Küçücük ufacıktık, liseyi bir yıl önce bitirmiş, fakat yoğun terör eylemlerinden üniversite kapılarında kalmıştık. Şahsen geldiğim yerde bir geçmişim ve “Ülkü Ocağı Başkanlığım” vardı! Ümitsiz bir Ankara dönüşünde Adana’da terör olmadığı ve yeni bir okul açıldığını öğrendim ve hemen çok yüksek puanla kaydoldum; işte Adana hayatı böyle başladı ve 2017 Nisan’ına kadar devam etti! Geldiğim Antakya’da bir mahalli gazetede iki yıl kadar gazetecilik tecrübem olmuştu; ara vermeden burada da devam ettim! Zamanım boldu ve okula gece gidiyorduk; anlaşılan hala boynumda taşıdığım asılı kitap torbası geleneği sürecekti! Bir süre partiye takıldım, kalacak yerim kimsem yoktu! Ertesi yıl Antakya’da tanığım bir dostun himmetiyle PTT’ye işçi olarak alındım; artık barınacak bir yerim ve param da olmuştu! Bu dönem çok hızlı geçti; Bizim Anadolu Gazetesi’nde haftada iki-üç gün araştırma-inceleme yazıları yazıyordum! Çok geçmeden “Ötüken-Devlet-Bozkurt” ile yayın hayatı devam etti! İşte böyle keyifli bir ortamda kendimi Türkçüler Derneği içinde ve Reis Necdet Özkaya’nın yanında buldum; bir seminer sonucunda da derneğin yönetime alındım!

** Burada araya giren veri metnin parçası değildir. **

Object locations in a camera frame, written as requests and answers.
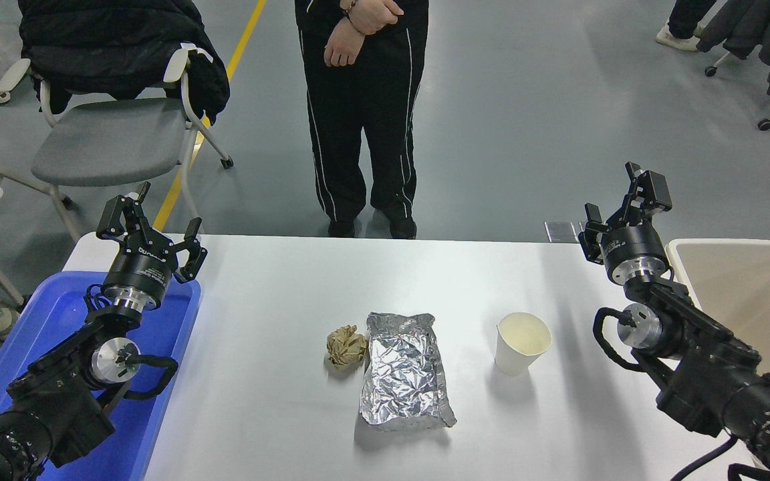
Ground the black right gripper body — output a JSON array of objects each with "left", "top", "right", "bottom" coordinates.
[{"left": 596, "top": 224, "right": 668, "bottom": 275}]

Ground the standing person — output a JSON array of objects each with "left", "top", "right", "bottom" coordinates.
[{"left": 295, "top": 0, "right": 429, "bottom": 239}]

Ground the metal floor plate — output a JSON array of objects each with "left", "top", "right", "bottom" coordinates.
[{"left": 544, "top": 221, "right": 580, "bottom": 244}]

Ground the crumpled tan paper ball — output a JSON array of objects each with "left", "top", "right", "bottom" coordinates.
[{"left": 326, "top": 325, "right": 368, "bottom": 370}]

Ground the black jacket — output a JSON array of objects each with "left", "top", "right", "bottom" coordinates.
[{"left": 17, "top": 0, "right": 231, "bottom": 124}]

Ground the person with white shoes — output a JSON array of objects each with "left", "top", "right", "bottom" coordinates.
[{"left": 656, "top": 0, "right": 720, "bottom": 52}]

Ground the person's right hand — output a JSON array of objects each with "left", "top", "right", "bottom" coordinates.
[{"left": 324, "top": 20, "right": 367, "bottom": 68}]

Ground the large pale plastic bin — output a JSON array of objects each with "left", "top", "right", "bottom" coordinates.
[{"left": 664, "top": 238, "right": 770, "bottom": 410}]

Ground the crinkled silver foil tray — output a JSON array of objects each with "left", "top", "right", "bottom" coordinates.
[{"left": 359, "top": 311, "right": 458, "bottom": 432}]

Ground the person's left hand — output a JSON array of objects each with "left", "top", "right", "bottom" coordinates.
[{"left": 348, "top": 0, "right": 404, "bottom": 35}]

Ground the white paper cup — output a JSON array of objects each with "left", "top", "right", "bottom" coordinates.
[{"left": 495, "top": 312, "right": 553, "bottom": 376}]

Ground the grey seat chair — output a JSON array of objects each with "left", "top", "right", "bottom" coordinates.
[{"left": 29, "top": 43, "right": 235, "bottom": 243}]

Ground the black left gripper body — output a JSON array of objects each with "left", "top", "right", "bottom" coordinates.
[{"left": 104, "top": 239, "right": 178, "bottom": 299}]

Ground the blue plastic tray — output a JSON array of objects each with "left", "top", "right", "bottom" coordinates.
[{"left": 0, "top": 271, "right": 202, "bottom": 481}]

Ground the white frame chair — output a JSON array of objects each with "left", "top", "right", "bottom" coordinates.
[{"left": 0, "top": 59, "right": 73, "bottom": 208}]

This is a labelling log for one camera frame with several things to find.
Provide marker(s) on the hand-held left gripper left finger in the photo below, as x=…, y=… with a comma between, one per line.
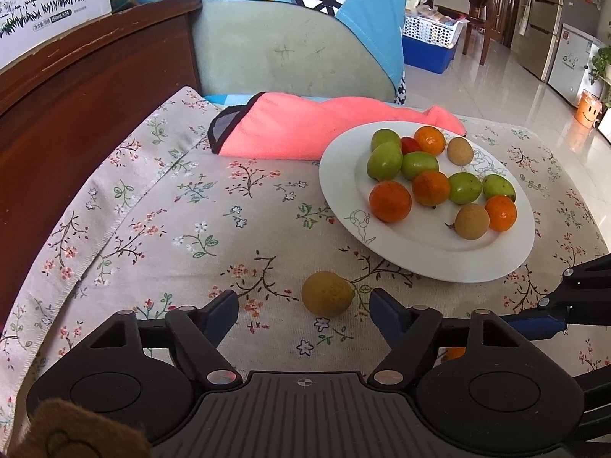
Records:
x=222, y=317

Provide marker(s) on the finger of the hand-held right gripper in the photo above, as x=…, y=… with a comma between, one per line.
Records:
x=539, y=324
x=596, y=386

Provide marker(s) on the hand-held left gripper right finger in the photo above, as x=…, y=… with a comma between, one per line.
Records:
x=384, y=317

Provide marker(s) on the tan longan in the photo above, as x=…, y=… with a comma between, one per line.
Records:
x=327, y=293
x=460, y=149
x=471, y=221

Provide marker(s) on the small orange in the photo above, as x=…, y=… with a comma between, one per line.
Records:
x=431, y=187
x=501, y=212
x=454, y=353
x=390, y=201
x=429, y=140

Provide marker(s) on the white plate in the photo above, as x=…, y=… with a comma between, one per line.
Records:
x=429, y=253

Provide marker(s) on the red cherry tomato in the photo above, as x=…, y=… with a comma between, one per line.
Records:
x=410, y=144

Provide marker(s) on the floral tablecloth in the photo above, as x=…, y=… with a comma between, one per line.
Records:
x=191, y=229

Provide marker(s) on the brown plush cloth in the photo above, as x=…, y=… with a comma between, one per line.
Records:
x=71, y=434

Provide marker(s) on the pink towel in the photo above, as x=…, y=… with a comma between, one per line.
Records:
x=286, y=129

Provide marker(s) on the white low cabinet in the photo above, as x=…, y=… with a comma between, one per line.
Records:
x=606, y=124

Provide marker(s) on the orange smiley bucket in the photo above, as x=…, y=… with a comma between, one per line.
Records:
x=588, y=109

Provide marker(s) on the houndstooth sofa cover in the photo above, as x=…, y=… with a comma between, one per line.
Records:
x=400, y=90

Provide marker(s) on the brown wooden headboard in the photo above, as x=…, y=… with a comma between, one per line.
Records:
x=71, y=105

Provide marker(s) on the blue storage bin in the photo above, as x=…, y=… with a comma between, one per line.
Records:
x=425, y=57

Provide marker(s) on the white chest freezer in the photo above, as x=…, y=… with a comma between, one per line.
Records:
x=570, y=62

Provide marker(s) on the potted green plant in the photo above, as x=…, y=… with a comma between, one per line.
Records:
x=602, y=64

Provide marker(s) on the pale green sofa armrest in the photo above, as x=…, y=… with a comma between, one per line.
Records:
x=267, y=47

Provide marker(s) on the white plastic basket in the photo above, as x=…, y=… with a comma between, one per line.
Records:
x=429, y=31

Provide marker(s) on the silver refrigerator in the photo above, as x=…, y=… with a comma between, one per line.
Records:
x=539, y=19

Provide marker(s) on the brown wooden door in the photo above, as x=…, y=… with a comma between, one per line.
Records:
x=508, y=0

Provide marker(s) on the white cow print carton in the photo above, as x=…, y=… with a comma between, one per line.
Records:
x=47, y=4

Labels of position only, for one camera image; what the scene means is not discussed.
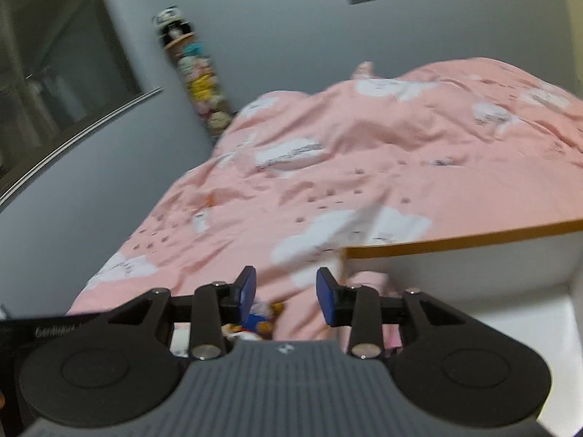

Reis çok okuyan bir insandı; ilk yıllarda gençlerle iletişimi de çok iyiydi! Gençler okumayı çok sevmiyordu lakin o gerek görevli olduğu okulda gerekse dernekte okumayı çok teşvik ediyordu! İşte bu ortamda şehsen yerim gençlerin değil “Reis”in dizi dibi olmuştu; hemen hemen milliyetçi aydınların, hatta siyaset adamlarının uğrak yeri daima onun yanıydı! Diğer ağabeyler ve kadim dostları da burada tanıdım ve o günleri gerek “12 Eylül İşkencesinde Ülkücü Bir Gazeteci’nin Dramı” (Ötüken Yayınevi, 2.Baskı, İstanbul) ve “Şeyhim Ayhan Aksu “ (Post Yayınları İstanbul) adlı hatıra eserlerimde yazdım da, “Reis” adlı hatıra kitabım yayınevlerinin ilgisizliğinden elimde kaldı! Neyse! Elbet onun da zamanı gelir!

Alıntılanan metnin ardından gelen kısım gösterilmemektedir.